Prompt
Take the material below and restate it word for word, stopping after the line in which "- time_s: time" occurs.

Input data
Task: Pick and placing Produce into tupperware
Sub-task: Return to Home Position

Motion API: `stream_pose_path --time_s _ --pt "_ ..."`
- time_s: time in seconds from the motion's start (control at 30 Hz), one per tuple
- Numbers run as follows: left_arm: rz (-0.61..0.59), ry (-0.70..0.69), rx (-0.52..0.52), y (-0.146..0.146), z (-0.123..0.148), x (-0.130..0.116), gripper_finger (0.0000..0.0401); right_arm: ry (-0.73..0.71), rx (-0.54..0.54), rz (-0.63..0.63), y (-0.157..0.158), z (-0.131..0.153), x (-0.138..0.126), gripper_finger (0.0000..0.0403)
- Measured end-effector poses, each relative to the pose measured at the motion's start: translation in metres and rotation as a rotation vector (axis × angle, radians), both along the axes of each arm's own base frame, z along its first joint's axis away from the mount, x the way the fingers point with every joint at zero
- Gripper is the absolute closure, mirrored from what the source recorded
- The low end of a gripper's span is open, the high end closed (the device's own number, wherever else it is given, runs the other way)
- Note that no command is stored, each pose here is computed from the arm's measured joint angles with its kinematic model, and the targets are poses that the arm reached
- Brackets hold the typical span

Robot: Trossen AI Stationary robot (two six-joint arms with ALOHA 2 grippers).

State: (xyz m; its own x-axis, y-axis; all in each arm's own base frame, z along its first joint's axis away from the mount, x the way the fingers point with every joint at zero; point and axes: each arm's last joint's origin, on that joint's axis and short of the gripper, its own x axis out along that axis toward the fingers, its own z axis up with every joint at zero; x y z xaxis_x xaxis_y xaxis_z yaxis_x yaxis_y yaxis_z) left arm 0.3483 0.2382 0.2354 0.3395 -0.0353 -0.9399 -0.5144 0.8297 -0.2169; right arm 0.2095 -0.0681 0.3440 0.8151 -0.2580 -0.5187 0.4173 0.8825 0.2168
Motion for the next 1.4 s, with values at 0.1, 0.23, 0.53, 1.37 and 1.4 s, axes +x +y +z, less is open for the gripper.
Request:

Finished task
Task: Pick and placing Produce into tupperware
Sub-task: Return to Home Position

Motion API: `stream_pose_path --time_s _ --pt "_ ..."`
- time_s: time in seconds from the motion's start (control at 30 Hz), one per tuple

What was asked now has a complete answer.